WHAT IS BEING ASKED: Every entry below should be printed exactly.

Extracted records:
┌──
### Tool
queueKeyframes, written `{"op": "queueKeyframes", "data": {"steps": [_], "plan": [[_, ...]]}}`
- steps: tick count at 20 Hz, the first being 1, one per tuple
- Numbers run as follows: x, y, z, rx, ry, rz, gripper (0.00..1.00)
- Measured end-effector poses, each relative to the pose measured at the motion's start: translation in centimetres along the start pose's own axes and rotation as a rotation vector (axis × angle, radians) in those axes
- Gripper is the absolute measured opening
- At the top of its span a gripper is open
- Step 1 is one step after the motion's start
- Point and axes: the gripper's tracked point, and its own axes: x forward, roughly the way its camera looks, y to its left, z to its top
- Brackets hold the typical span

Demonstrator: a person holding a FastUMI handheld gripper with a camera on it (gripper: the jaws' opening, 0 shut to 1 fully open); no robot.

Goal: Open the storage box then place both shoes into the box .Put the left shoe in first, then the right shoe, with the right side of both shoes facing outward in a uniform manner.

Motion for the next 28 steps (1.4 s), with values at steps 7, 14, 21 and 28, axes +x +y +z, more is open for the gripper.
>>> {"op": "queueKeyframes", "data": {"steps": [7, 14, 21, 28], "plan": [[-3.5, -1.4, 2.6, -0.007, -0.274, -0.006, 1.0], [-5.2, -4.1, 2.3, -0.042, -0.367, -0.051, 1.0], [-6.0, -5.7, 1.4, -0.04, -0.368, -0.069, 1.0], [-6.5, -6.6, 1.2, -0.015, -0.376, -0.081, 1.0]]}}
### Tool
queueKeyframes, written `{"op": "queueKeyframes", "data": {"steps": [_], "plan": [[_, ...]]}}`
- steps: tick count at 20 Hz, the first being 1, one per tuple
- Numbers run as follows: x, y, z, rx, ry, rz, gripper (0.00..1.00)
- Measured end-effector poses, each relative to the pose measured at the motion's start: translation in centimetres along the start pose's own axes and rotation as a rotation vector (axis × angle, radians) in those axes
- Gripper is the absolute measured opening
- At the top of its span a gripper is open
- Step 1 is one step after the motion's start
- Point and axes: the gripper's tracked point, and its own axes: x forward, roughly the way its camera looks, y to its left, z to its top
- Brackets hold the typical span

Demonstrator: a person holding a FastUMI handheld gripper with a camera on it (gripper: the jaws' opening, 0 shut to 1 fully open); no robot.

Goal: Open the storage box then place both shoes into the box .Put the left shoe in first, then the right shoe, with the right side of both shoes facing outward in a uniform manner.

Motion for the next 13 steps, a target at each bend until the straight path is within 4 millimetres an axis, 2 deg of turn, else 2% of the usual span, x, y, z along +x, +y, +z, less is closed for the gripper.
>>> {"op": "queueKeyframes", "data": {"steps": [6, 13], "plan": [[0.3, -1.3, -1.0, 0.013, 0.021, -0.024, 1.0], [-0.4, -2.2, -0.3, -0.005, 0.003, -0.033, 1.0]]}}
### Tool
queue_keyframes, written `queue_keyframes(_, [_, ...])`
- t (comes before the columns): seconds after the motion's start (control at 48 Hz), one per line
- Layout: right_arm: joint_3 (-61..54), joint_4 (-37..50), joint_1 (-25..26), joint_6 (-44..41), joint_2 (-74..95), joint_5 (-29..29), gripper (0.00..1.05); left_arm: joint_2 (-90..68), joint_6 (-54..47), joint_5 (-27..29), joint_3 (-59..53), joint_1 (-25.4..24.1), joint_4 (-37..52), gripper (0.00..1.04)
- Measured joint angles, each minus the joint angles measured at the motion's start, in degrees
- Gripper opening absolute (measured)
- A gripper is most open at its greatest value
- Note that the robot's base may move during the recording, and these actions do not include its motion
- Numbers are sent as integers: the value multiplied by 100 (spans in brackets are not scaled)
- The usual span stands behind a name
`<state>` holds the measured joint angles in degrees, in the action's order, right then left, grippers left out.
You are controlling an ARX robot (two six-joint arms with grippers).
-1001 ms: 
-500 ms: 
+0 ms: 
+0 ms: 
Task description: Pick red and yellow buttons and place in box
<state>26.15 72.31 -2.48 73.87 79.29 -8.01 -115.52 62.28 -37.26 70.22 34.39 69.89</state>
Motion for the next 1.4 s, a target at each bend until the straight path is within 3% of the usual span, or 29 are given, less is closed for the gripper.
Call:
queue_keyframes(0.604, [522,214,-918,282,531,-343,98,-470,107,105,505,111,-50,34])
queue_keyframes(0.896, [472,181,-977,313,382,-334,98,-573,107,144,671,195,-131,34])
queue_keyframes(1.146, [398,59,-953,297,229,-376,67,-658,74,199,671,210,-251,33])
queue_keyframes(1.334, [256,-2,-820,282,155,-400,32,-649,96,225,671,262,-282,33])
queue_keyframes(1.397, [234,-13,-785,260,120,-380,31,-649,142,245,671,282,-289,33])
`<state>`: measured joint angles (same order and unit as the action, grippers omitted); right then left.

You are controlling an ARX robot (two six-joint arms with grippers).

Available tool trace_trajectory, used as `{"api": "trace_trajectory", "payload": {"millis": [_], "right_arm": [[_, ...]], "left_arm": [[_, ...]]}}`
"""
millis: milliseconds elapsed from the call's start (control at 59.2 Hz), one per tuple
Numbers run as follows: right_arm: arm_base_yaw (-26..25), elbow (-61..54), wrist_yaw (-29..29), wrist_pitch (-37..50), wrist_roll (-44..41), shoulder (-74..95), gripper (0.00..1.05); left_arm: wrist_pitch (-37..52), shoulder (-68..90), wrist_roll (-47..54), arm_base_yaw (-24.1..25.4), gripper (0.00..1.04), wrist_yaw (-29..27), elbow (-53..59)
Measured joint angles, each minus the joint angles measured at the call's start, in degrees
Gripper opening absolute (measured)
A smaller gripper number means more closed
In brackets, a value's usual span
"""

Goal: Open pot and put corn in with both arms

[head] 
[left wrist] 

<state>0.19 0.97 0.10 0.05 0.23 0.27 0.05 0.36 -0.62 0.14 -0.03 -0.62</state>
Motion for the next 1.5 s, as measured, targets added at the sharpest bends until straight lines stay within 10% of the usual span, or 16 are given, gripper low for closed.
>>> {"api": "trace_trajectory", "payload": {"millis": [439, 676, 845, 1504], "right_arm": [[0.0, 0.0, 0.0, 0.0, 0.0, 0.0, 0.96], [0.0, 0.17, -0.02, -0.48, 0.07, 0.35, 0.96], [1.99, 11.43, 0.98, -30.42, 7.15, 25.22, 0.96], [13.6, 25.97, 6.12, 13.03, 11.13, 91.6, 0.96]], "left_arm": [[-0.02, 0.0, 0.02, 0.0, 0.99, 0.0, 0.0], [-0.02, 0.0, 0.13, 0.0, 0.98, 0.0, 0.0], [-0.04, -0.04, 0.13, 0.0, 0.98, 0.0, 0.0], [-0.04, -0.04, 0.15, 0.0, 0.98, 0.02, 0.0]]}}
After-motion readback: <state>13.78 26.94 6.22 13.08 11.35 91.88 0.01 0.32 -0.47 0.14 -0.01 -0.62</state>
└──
OUTPUT:
### Tool
queueKeyframes, written `{"op": "queueKeyframes", "data": {"steps": [_], "plan": [[_, ...]]}}`
- steps: tick count at 20 Hz, the first being 1, one per tuple
- Numbers run as follows: x, y, z, rx, ry, rz, gripper (0.00..1.00)
- Measured end-effector poses, each relative to the pose measured at the motion's start: translation in centimetres along the start pose's own axes and rotation as a rotation vector (axis × angle, radians) in those axes
- Gripper is the absolute measured opening
- At the top of its span a gripper is open
- Step 1 is one step after the motion's start
- Point and axes: the gripper's tracked point, and its own axes: x forward, roughly the way its camera looks, y to its left, z to its top
- Brackets hold the typical span

Demonstrator: a person holding a FastUMI handheld gripper with a camera on it (gripper: the jaws' opening, 0 shut to 1 fully open); no robot.

Goal: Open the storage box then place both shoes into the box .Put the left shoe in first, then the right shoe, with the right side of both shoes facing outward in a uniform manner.

Motion for the next 28 steps (1.4 s), with values at steps 7, 14, 21 and 28, axes +x +y +z, more is open for the gripper.
>>> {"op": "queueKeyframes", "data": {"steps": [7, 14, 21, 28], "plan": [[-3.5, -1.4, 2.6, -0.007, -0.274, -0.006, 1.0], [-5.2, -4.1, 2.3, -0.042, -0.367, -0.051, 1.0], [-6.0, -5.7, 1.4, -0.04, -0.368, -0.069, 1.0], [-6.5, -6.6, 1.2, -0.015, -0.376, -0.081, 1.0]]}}
### Tool
queueKeyframes, written `{"op": "queueKeyframes", "data": {"steps": [_], "plan": [[_, ...]]}}`
- steps: tick count at 20 Hz, the first being 1, one per tuple
- Numbers run as follows: x, y, z, rx, ry, rz, gripper (0.00..1.00)
- Measured end-effector poses, each relative to the pose measured at the motion's start: translation in centimetres along the start pose's own axes and rotation as a rotation vector (axis × angle, radians) in those axes
- Gripper is the absolute measured opening
- At the top of its span a gripper is open
- Step 1 is one step after the motion's start
- Point and axes: the gripper's tracked point, and its own axes: x forward, roughly the way its camera looks, y to its left, z to its top
- Brackets hold the typical span

Demonstrator: a person holding a FastUMI handheld gripper with a camera on it (gripper: the jaws' opening, 0 shut to 1 fully open); no robot.

Goal: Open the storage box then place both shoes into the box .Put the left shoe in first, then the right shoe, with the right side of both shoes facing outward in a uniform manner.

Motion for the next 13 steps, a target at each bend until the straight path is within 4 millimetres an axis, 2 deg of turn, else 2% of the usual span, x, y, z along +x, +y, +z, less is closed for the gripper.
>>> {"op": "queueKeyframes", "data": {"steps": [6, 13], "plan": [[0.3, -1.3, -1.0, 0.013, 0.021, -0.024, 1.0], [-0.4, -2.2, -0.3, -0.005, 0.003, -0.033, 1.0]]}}
### Tool
queue_keyframes, written `queue_keyframes(_, [_, ...])`
- t (comes before the columns): seconds after the motion's start (control at 48 Hz), one per line
- Layout: right_arm: joint_3 (-61..54), joint_4 (-37..50), joint_1 (-25..26), joint_6 (-44..41), joint_2 (-74..95), joint_5 (-29..29), gripper (0.00..1.05); left_arm: joint_2 (-90..68), joint_6 (-54..47), joint_5 (-27..29), joint_3 (-59..53), joint_1 (-25.4..24.1), joint_4 (-37..52), gripper (0.00..1.04)
- Measured joint angles, each minus the joint angles measured at the motion's start, in degrees
- Gripper opening absolute (measured)
- A gripper is most open at its greatest value
- Note that the robot's base may move during the recording, and these actions do not include its motion
- Numbers are sent as integers: the value multiplied by 100 (spans in brackets are not scaled)
- The usual span stands behind a name
`<state>` holds the measured joint angles in degrees, in the action's order, right then left, grippers left out.
You are controlling an ARX robot (two six-joint arms with grippers).
-1001 ms: 
-500 ms: 
+0 ms: 
+0 ms: 
Task description: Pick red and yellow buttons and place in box
<state>26.15 72.31 -2.48 73.87 79.29 -8.01 -115.52 62.28 -37.26 70.22 34.39 69.89</state>
Motion for the next 1.4 s, a target at each bend until the straight path is within 3% of the usual span, or 29 are given, less is closed for the gripper.
Call:
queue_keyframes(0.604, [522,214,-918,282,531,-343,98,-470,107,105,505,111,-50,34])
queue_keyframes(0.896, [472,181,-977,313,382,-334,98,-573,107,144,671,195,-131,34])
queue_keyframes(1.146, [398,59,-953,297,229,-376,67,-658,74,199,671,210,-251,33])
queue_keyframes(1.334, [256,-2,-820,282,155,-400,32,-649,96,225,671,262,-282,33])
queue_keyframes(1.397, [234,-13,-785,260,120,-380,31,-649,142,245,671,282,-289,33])
`<state>`: measured joint angles (same order and unit as the action, grippers omitted); right then left.

You are controlling an ARX robot (two six-joint arms with grippers).

Available tool trace_trajectory, used as `{"api": "trace_trajectory", "payload": {"millis": [_], "right_arm": [[_, ...]], "left_arm": [[_, ...]]}}`
"""
millis: milliseconds elapsed from the call's start (control at 59.2 Hz), one per tuple
Numbers run as follows: right_arm: arm_base_yaw (-26..25), elbow (-61..54), wrist_yaw (-29..29), wrist_pitch (-37..50), wrist_roll (-44..41), shoulder (-74..95), gripper (0.00..1.05); left_arm: wrist_pitch (-37..52), shoulder (-68..90), wrist_roll (-47..54), arm_base_yaw (-24.1..25.4), gripper (0.00..1.04), wrist_yaw (-29..27), elbow (-53..59)
Measured joint angles, each minus the joint angles measured at the call's start, in degrees
Gripper opening absolute (measured)
A smaller gripper number means more closed
In brackets, a value's usual span
"""

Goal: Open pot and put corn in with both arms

[head] 
[left wrist] 

<state>0.19 0.97 0.10 0.05 0.23 0.27 0.05 0.36 -0.62 0.14 -0.03 -0.62</state>
Motion for the next 1.5 s, as measured, targets added at the sharpest bends until straight lines stay within 10% of the usual span, or 16 are given, gripper low for closed.
>>> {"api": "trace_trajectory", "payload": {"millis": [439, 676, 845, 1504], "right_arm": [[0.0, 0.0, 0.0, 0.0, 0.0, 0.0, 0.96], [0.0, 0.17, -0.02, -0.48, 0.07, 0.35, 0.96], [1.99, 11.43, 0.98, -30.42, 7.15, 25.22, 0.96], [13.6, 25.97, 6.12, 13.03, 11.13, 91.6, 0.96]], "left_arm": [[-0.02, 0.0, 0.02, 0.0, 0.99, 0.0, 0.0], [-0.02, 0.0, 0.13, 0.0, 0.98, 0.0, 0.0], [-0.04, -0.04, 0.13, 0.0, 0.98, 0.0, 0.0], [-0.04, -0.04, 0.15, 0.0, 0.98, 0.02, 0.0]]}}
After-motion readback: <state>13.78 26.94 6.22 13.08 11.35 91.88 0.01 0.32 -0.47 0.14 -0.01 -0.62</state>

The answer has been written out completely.